Your goal.
Locate every line in the material below that has the word "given". Copy each of those lines.
■ ■ ■ ■ ■
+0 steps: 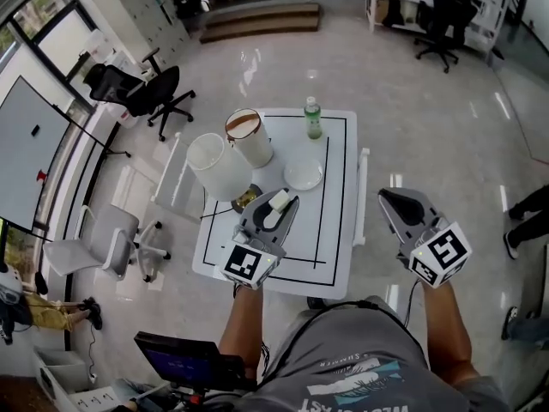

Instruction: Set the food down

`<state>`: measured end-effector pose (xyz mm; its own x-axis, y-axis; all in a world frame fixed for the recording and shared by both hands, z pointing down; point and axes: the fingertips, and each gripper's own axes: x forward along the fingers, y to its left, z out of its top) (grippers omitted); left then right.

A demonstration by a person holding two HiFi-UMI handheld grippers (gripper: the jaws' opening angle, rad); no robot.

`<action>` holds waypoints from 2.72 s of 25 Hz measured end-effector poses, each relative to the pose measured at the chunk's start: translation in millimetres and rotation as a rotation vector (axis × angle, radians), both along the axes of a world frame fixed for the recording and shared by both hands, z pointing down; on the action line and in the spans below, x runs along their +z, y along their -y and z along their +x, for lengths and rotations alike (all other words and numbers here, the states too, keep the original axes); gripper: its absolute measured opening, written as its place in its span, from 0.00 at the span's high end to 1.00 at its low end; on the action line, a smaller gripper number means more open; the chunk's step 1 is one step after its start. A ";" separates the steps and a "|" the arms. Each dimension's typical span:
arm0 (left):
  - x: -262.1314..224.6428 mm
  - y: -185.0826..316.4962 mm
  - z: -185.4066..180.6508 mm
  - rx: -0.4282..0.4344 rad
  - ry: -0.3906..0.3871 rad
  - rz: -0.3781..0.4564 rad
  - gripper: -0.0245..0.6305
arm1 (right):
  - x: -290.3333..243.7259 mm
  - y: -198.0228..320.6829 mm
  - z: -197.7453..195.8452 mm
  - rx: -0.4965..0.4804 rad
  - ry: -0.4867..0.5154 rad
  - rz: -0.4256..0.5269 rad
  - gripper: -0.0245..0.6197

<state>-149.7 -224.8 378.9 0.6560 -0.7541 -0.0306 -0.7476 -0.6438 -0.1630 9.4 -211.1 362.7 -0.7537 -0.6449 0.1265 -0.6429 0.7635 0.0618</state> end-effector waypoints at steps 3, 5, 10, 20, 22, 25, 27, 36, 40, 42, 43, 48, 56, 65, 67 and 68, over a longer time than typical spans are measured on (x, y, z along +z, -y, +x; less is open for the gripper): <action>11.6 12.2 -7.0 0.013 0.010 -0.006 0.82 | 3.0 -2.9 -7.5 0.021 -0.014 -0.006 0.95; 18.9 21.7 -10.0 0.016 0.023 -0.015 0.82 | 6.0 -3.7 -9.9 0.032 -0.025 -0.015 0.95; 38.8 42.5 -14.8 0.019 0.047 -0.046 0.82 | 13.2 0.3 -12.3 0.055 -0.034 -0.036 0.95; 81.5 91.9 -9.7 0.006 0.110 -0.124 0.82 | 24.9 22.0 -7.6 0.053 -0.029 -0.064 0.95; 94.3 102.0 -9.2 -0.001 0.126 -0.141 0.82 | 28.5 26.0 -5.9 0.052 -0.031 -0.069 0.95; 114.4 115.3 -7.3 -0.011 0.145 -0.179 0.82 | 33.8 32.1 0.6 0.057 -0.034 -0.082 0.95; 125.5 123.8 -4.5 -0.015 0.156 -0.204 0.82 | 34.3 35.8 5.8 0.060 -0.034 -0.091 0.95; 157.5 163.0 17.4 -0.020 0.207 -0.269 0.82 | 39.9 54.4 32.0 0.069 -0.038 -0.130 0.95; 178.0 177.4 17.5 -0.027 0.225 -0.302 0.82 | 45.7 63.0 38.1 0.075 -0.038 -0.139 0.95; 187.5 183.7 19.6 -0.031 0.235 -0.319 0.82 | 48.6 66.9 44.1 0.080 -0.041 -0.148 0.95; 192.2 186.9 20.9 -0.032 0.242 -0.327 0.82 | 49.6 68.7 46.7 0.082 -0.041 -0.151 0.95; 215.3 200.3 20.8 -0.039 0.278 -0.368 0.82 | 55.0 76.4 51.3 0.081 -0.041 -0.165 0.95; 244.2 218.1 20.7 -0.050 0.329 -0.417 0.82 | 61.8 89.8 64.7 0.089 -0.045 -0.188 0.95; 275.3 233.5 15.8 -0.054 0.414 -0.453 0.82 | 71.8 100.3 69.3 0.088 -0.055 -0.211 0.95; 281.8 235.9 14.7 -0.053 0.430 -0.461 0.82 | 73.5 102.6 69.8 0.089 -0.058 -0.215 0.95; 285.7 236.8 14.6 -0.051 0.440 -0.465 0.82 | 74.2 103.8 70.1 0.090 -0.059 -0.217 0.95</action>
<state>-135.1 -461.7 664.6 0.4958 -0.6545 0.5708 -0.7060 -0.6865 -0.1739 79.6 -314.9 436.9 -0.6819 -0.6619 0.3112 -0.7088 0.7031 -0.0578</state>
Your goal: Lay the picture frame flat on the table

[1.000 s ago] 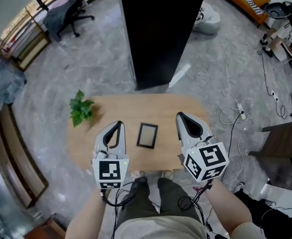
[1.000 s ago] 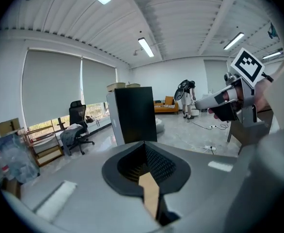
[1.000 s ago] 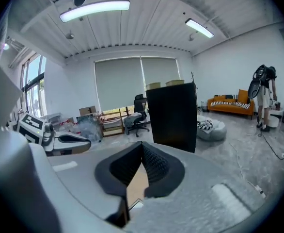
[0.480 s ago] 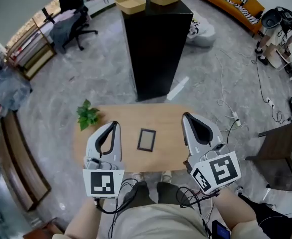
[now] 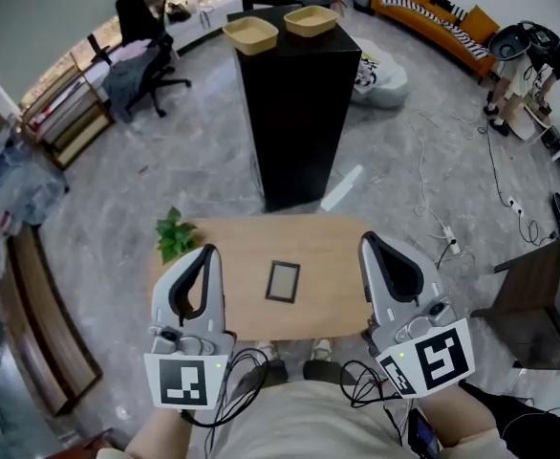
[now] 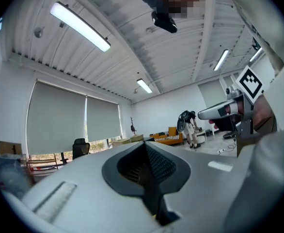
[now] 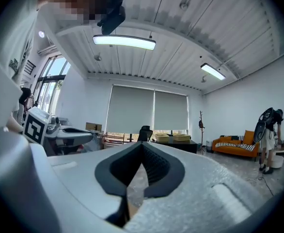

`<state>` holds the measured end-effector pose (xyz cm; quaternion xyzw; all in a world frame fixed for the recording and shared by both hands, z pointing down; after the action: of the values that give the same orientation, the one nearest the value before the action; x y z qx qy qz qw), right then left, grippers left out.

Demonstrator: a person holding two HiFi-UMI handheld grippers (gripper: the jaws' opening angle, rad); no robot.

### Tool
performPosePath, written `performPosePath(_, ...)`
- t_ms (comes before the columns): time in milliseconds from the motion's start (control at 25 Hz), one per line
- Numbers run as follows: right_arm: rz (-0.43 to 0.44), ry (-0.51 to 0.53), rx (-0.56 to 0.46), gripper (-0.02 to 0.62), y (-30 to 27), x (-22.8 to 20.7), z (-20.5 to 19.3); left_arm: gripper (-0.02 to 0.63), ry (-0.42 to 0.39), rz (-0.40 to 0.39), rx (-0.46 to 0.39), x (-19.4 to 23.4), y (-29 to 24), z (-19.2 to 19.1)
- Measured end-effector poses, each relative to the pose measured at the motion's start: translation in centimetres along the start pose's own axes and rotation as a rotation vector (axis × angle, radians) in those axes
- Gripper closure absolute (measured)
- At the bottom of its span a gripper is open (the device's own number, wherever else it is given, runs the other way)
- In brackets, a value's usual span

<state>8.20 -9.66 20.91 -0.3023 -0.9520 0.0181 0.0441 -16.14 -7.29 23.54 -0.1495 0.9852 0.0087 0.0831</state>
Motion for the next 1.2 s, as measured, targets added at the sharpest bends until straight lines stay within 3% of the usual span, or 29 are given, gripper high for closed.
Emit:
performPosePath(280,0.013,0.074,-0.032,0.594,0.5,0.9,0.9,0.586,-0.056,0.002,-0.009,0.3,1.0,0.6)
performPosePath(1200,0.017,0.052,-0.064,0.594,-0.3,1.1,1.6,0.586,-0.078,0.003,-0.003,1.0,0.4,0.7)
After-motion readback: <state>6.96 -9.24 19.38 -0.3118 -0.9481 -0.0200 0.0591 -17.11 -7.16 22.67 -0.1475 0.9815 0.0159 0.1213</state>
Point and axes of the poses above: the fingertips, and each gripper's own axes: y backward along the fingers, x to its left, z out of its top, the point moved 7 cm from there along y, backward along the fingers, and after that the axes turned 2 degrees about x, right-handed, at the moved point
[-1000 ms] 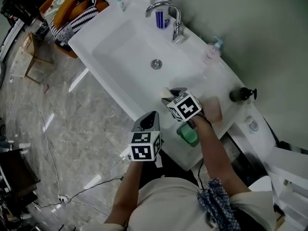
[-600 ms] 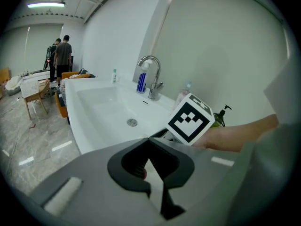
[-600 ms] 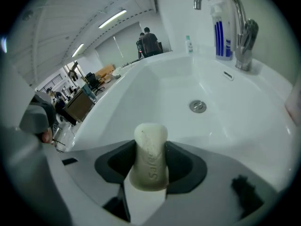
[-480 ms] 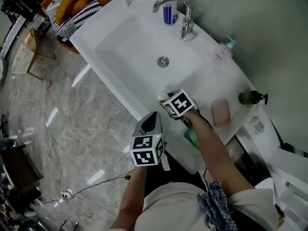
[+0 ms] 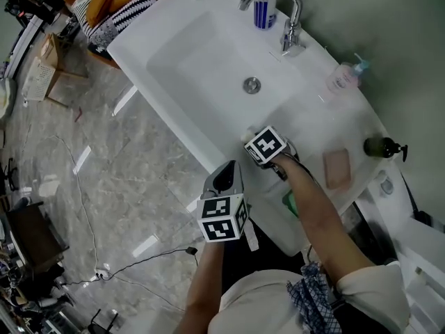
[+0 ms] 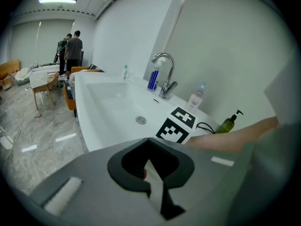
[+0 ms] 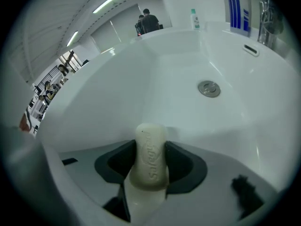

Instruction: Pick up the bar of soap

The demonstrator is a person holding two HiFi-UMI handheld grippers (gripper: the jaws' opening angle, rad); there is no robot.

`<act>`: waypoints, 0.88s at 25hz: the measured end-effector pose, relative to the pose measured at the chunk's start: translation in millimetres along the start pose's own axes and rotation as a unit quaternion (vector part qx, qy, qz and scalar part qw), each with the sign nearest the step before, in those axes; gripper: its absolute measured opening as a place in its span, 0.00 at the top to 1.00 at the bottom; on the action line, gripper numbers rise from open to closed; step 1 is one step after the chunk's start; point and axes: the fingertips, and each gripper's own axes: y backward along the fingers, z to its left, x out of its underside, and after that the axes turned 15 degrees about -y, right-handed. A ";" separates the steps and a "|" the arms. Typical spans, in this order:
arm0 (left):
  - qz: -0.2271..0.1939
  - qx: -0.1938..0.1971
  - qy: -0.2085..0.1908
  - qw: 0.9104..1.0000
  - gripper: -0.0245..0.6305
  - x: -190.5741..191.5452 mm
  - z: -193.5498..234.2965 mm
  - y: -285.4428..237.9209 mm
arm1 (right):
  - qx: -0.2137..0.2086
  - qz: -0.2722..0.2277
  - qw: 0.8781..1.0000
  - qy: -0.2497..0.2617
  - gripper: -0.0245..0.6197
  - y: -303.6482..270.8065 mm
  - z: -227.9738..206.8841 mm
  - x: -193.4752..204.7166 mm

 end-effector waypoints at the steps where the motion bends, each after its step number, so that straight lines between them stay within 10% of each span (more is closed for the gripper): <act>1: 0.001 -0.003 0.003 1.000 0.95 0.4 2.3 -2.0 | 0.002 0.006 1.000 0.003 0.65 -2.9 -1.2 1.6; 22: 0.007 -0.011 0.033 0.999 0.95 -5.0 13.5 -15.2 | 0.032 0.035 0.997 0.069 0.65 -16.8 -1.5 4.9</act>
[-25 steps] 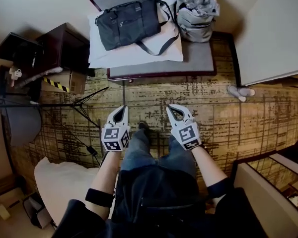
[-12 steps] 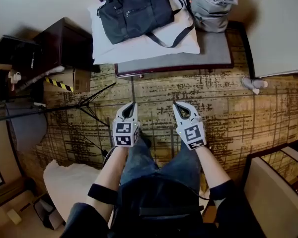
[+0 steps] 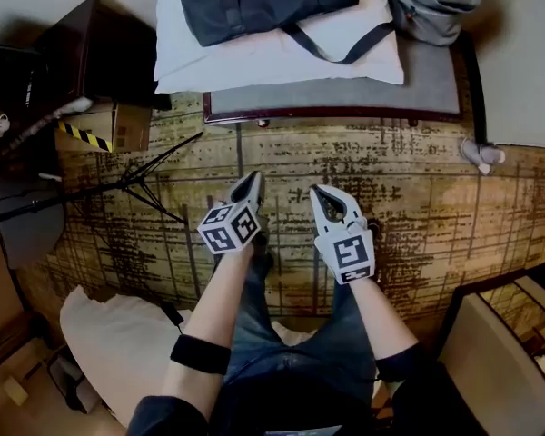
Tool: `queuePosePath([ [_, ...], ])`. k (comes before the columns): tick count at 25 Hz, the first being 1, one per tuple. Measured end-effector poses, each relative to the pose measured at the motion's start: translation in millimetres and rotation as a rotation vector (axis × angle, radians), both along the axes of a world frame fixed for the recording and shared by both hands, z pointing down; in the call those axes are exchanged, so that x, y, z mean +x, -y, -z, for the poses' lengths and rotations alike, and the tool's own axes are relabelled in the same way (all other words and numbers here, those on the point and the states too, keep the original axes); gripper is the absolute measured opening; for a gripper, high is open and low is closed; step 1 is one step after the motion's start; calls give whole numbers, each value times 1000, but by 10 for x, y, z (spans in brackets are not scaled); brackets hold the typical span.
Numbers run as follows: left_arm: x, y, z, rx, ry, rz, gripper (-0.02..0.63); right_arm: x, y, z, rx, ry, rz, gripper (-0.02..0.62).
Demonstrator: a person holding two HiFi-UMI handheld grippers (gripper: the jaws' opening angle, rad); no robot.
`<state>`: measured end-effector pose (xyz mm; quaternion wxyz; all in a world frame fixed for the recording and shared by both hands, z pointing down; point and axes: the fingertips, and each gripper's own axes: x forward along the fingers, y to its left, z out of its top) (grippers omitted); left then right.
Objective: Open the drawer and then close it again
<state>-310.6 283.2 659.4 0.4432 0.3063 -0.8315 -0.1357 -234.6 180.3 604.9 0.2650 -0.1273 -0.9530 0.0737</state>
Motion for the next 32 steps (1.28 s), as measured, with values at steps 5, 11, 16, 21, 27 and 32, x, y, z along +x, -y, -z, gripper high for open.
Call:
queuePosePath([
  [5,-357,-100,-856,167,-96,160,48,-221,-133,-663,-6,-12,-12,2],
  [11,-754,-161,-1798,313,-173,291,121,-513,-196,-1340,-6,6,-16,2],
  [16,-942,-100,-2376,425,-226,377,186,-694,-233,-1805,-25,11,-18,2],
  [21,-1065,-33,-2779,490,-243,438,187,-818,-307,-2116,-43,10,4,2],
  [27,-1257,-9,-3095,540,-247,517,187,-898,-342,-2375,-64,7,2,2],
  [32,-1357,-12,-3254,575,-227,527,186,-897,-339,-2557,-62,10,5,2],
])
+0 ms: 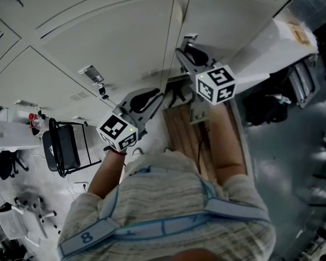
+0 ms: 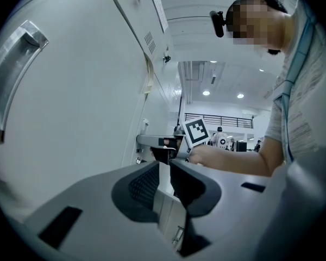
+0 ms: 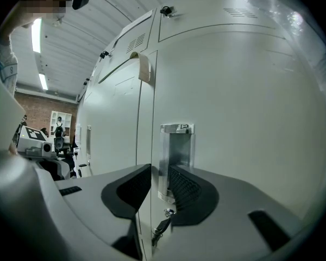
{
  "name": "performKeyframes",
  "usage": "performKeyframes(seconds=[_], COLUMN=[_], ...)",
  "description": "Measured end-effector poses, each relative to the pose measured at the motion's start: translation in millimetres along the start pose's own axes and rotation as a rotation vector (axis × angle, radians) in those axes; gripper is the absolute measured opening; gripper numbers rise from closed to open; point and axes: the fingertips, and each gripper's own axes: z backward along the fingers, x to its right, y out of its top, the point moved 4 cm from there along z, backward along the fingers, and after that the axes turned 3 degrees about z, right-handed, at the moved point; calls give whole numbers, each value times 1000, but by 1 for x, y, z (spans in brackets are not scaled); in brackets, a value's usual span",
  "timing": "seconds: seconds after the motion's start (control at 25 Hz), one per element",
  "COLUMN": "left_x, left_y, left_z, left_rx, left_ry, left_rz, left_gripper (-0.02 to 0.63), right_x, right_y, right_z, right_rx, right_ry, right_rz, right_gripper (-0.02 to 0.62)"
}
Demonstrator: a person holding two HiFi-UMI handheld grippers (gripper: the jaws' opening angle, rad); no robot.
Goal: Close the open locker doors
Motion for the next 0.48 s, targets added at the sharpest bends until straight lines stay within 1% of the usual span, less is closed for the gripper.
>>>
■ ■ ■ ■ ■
Result of this exercise.
- At the bottom of its span a gripper is open (the device's own number, wherever else it is given, runs the other way)
Motion for the next 1.2 s, as measured, targets added at the sharpest bends until straight lines stay within 3% of the usual span, or 29 are given, gripper high for closed.

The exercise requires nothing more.